Anyway I believe this is the wrong forum, it is better placed in the (kernel) development area.
Moreover I cannot imagine why a single process should monitor more than 1024 directories, and since it has to monitor directories, probably splitting the process into hierarchical processes will work better.
 

IT_Architect

Member

Thanks: 4
Messages: 86

#3
fluca1978 said:
I cannot imagine why a single process should monitor more than 1024 directories
Real-time anti-malware solutions all require it. It's the limitation they run into when attempting to implement kqueue. Not having the functionality of inotify is a show-stopper. I was hoping there was a way around this limitation in the newer FreeBSDs.

Thanks!
 

Carpetsmoker

Daemon

Thanks: 180
Messages: 1,010

#4
will run it out of the max number of open files (typically 1024)
Where do you get the 1024 limit?

Code:
[~]% sysctl -d kern.maxfiles
kern.maxfiles: Maximum number of files
[~]% sysctl -d kern.maxfilesperproc
kern.maxfilesperproc: Maximum files allowed open per process

[~]% sysctl kern.maxfiles
kern.maxfiles: 12328
[~]% sysctl kern.maxfilesperproc
kern.maxfilesperproc: 11095
You can increase these further, but these are the defaults on my FreeBSD 8.2 and 9.0 systems...
 

kpa

Beastie's Twin

Thanks: 1,682
Messages: 6,084

#7
Real-time anti-malware for FreeBSD? I take it's for checking Windows malware on a fileserver running FreeBSD :p
 

IT_Architect

Member

Thanks: 4
Messages: 86

#8
Carpetsmoker said:
Where do you get the 1024 limit?...You can increase these further, but these are the defaults on my FreeBSD 8.2 and 9.0 systems...
I was reading here. http://git-annex.branchable.com/design/assistant/inotify/
and here: http://en.wikipedia.org/wiki/Gamin
"Under Linux, Gamin uses inotify or dnotify to monitor filesystem activity. Under FreeBSD, Gamin uses kqueue/kevent as the native FreeBSD kernel event notification mechanism, but in this case kqueue has one major drawback as compared to inotify: inotify is the filename-based monitoring facility and kqueue uses file descriptors for identification of monitored files, so, under FreeBSD, gam_server has to open each file in the monitored directory. This can be an issue when monitoring directories with many files stored, because system could easily reach its kernel limits on maximum file descriptor count (kern.maxfiles and kern.maxfilesperproc)."
SirDice said:
No, iNotify is a Linux kernel feature.
wblock@ said:
The mailing lists (maybe freebsd-current) are probably a better source for this type of information.
Perhaps so. I never heard if inotify for FreeBSD, but while searching I found this http://www.freebsd.org/cgi/man.cgi?query=inotify&apropos=0&sektion=0&manpath=SuSE+Linux/i386+11.3&format=html a post on this forum. http://forums.freebsd.org/showthread.php?t=29988
and this: https://github.com/skirge/fsnotifier-freebsd/blob/master/inotify.c which is based on kqueue.
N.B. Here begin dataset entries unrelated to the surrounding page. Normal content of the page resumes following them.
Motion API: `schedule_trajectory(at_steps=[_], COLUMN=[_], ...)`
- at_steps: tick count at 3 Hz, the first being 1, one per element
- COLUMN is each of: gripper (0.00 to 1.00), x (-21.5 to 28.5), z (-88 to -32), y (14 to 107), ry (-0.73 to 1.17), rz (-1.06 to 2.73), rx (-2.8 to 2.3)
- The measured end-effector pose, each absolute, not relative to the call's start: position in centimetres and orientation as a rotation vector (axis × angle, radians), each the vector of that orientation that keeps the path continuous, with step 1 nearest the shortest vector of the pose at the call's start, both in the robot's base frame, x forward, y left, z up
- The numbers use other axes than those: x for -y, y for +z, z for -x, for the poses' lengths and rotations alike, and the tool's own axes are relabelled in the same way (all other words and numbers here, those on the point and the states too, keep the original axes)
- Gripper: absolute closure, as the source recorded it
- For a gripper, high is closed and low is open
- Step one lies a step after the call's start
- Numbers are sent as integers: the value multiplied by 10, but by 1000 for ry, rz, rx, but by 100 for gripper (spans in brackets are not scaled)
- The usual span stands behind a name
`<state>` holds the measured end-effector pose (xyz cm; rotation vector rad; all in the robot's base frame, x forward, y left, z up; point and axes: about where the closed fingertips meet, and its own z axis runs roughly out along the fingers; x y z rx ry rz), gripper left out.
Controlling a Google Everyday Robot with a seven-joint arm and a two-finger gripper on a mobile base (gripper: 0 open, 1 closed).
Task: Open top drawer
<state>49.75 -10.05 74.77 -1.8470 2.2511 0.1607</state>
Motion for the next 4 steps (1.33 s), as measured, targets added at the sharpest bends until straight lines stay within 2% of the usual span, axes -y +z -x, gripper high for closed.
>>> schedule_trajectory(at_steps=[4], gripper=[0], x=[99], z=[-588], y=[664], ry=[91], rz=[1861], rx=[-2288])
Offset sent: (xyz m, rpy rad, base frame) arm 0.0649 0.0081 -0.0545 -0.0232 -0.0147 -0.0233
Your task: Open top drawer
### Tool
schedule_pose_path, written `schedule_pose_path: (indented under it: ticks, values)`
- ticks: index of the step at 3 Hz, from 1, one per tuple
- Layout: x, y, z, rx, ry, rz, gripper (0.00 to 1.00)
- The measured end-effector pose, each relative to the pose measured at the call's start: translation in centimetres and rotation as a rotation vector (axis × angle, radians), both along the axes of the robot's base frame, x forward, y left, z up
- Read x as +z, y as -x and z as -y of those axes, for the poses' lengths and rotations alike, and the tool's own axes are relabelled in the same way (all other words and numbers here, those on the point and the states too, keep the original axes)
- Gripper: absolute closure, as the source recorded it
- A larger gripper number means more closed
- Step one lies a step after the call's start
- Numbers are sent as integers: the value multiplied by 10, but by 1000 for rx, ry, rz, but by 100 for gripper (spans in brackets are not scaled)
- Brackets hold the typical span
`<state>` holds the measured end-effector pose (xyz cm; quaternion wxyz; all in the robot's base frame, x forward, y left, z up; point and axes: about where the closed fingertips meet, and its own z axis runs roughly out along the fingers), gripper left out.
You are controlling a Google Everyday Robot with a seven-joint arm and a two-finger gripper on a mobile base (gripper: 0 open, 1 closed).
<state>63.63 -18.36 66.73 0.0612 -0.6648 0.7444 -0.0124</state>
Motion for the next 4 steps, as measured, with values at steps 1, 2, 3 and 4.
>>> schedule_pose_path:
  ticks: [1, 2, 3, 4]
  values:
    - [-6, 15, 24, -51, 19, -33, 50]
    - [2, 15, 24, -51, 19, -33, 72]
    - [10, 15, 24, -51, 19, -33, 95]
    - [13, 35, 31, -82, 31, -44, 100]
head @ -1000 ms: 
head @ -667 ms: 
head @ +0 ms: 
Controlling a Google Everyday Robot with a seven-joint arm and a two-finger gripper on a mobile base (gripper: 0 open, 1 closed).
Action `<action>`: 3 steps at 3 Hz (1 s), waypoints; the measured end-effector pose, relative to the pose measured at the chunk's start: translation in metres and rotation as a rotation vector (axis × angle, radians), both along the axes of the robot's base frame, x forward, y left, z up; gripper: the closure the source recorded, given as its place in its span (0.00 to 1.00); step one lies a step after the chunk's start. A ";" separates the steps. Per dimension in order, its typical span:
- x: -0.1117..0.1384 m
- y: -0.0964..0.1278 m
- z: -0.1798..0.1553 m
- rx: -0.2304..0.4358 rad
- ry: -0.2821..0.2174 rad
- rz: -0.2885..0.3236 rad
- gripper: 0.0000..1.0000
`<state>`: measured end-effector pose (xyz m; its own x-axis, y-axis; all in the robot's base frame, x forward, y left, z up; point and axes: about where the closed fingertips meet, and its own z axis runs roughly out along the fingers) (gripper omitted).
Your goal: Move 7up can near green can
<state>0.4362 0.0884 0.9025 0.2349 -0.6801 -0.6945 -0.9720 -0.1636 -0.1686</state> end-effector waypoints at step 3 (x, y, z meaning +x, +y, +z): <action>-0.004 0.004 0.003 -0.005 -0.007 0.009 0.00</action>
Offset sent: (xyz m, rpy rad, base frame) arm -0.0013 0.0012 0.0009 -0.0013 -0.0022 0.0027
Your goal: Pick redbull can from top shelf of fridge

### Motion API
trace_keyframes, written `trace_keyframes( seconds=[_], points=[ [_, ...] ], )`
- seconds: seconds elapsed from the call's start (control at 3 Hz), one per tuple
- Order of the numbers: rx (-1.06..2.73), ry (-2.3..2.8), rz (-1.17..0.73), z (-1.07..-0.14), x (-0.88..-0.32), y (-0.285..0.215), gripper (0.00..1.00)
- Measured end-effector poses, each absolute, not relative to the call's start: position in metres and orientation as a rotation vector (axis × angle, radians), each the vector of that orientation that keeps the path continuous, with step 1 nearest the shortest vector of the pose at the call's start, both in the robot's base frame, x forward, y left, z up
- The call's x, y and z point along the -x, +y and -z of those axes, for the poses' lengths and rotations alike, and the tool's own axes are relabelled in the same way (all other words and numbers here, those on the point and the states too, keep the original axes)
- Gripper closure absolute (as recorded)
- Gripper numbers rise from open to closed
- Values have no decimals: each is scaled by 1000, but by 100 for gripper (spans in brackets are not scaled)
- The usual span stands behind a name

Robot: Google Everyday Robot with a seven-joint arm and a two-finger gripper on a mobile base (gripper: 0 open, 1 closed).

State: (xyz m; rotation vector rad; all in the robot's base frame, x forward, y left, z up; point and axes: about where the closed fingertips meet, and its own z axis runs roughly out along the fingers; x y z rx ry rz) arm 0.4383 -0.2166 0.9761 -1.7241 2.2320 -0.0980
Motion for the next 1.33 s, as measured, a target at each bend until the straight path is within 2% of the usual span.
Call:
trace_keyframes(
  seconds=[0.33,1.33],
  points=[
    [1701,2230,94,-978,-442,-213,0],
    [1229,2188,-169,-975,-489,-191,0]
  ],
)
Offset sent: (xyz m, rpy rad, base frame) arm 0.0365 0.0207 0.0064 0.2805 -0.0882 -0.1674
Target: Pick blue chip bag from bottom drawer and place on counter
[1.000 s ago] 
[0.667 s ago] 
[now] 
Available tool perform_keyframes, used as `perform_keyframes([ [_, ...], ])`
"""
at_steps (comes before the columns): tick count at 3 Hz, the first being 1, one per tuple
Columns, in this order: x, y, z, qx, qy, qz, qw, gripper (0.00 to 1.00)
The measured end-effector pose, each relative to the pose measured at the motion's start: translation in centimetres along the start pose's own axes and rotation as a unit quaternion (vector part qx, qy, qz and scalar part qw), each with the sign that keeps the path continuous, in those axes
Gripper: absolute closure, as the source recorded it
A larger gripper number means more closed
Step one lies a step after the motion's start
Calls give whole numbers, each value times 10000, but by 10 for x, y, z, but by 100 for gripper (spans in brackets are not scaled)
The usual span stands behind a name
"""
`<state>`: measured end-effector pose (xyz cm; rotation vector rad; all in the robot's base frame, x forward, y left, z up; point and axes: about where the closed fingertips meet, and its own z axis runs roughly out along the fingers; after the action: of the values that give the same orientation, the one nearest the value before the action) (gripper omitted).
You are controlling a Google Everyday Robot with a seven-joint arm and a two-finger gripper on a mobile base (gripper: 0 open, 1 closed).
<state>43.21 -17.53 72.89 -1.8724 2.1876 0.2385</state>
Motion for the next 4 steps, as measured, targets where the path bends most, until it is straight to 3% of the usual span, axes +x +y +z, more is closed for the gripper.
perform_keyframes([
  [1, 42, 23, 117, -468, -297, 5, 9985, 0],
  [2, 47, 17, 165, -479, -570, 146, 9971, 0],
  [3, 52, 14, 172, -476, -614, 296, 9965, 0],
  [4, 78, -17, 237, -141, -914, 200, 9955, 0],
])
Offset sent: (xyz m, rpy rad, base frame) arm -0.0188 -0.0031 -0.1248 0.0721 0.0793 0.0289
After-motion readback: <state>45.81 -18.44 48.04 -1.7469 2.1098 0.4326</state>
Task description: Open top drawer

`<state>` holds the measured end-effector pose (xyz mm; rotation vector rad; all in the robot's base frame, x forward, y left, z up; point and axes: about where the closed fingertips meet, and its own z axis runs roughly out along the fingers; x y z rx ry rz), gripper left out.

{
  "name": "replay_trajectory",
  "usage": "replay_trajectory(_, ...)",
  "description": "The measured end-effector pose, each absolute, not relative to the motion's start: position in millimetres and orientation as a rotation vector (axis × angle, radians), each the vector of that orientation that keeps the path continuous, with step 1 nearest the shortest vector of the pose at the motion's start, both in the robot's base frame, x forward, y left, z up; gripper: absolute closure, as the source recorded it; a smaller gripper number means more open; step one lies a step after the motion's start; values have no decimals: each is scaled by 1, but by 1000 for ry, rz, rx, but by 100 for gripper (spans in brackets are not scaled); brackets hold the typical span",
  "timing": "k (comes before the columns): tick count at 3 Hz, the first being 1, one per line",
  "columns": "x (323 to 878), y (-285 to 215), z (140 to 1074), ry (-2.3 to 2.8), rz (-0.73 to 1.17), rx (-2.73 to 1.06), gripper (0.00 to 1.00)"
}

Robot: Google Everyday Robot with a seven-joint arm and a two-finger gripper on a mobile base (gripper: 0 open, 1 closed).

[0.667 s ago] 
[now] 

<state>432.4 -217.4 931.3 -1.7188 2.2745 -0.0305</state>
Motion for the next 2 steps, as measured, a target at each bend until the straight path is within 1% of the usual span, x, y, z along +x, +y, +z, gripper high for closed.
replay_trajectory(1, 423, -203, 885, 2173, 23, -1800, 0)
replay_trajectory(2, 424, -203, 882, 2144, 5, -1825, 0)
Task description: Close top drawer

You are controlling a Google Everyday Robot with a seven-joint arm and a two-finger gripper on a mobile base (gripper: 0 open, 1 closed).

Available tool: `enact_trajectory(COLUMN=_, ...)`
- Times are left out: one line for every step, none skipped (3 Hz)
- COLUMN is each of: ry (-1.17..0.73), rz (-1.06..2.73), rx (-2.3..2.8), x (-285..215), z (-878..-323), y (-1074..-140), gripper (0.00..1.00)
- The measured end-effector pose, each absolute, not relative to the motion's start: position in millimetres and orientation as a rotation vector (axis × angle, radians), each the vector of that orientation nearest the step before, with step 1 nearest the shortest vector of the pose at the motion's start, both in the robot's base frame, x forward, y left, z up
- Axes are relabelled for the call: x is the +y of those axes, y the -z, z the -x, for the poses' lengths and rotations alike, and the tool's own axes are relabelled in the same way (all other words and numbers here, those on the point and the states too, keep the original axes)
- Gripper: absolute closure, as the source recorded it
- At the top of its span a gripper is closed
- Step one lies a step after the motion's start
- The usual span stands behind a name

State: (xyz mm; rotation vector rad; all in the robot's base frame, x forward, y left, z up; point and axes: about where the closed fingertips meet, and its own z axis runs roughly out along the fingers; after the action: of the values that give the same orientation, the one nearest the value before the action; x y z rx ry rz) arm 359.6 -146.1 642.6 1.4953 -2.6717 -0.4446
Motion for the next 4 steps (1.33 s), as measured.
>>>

I was hoping.

kpa said:
Real-time anti-malware for FreeBSD? I take it's for checking Windows malware on a fileserver running FreeBSD :p
No, the problem is bots guessing passwords and placing exploits on their pages. You can have users come up with passwords that meet all of the complexity requirements but the bot finds them because they use things that are easy for them to remember. When their site gets blacklisted, and it's my fault. Firewall policies are problematic because bots know how to stay under the radar. If you set the policy below the robot, it also blocks customers.

There is a program designed to catch web exploits. Linux Malware Detector (LMD). I deployed that. The problem is, I put a known exploit out there that I saved from a previous incident, and it didn't find it, while ClamAV, which is not designed for that type of exploit, did find it. So I'm just trying to come up with ways to catch things before they get blacklisted by Google and Yahoo!/Bing. ClamAV works fine for a daily scan, and even hourly with parameters that check only the files that have changed in the past hour. However, the right way is to scan files the moment they are created or change. IMHO, this has become a necessity in this day and age.

Thanks all!
 

decke

Member
Developer

Thanks: 4
Messages: 20

#9
iNotify would also be useful for all the cloud synchronization services that start to become popular. They all have the same problem that they need to watch folders that get automatically synchronized to the cloud when they change or files are added.
 

SirDice

Administrator
Staff member
Administrator
Moderator

Thanks: 6,127
Messages: 27,000

#11
IT_Architect said:
There is a program designed to catch web exploits. Linux Malware Detector (LMD). I deployed that. The problem is, I put a known exploit out there that I saved from a previous incident, and it didn't find it, while ClamAV, which is not designed for that type of exploit, did find it.
Unfortunately all those types of programs all work signature based. This means it will never catch everything. If I write a brand new exploit (or something specifically targeted at your site) these programs will never catch it. Just keep a sharp eye on your logs, analyse them daily. Filter out the obvious crap and see what's left. If you do that on a regular basis you will quickly see things that are out of place, investigate those.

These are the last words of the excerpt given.